Activities Report 2025

In 2025, the debate on Europe’s capital markets moved from diagnosis to delivery. With the Savings and Investments Union (SIU) taking centre stage, policymakers are increasingly recognising that competitiveness, strategic autonomy and the green and digital transitions all require deeper, more integrated and more liquid capital markets. Yet fragmentation remains persistent – across market infrastructures, supervisory practices and national savings and investment ecosystems – meaning that progress will depend less on headline announcements and more on sustained implementation, practical design choices and credible enforcement.

For ECMI, this shift reinforces a simple proposition: the SIU will be won or lost on execution. The priority now is to tackle the frictions that continue to prevent scale (e.g. uneven supervision and enforcement, high cross-border operational costs, weak retail participation and trust, market infrastructures that still fragment liquidity along national lines). Europe does not need a new ‘capital markets narrative’; it needs mechanisms that make cross-border activity the default, not the exception. ECMI will continue to support this effort by convening stakeholders around specific reform choices and by translating technical debates into actionable policy options.
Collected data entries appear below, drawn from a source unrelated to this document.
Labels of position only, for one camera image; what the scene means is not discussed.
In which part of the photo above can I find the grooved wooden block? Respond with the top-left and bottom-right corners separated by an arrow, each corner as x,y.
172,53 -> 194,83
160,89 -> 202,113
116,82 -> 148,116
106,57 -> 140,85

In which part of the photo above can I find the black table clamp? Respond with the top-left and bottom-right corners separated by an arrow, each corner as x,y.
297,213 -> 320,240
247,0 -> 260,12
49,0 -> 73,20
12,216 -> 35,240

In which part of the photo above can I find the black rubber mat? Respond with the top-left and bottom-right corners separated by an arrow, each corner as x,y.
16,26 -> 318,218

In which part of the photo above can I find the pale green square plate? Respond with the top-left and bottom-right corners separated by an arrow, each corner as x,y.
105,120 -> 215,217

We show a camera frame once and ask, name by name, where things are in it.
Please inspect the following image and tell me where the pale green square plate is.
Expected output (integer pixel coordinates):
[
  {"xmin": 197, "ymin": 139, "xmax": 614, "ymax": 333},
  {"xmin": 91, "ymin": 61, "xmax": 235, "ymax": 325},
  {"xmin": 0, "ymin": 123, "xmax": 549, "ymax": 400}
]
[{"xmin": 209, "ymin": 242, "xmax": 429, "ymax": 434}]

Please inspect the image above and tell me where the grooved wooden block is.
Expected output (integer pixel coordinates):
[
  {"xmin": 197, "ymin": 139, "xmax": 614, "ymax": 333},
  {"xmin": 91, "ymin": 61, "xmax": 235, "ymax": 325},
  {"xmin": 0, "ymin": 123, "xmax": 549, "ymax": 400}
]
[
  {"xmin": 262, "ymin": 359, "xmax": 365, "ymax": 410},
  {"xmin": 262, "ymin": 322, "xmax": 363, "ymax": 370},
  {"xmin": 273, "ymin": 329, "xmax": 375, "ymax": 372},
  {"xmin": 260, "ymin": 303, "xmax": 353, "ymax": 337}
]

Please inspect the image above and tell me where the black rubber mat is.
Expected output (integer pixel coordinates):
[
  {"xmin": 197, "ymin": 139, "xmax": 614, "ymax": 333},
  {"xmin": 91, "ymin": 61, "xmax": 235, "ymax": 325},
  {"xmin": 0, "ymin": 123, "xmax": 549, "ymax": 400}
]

We are grateful to ECMI’s members, the Board and Academic Committee for their continued support and strategic guidance, and to our partners and speakers for the quality of engagement throughout the year. As we enter 2026, ECMI will remain focused on the concrete question that now matters most: how to translate the SIU’s ambition into measures that are simple, scalable and credible – so that Europe’s capital markets can finance innovation, resilience and long-term prosperity.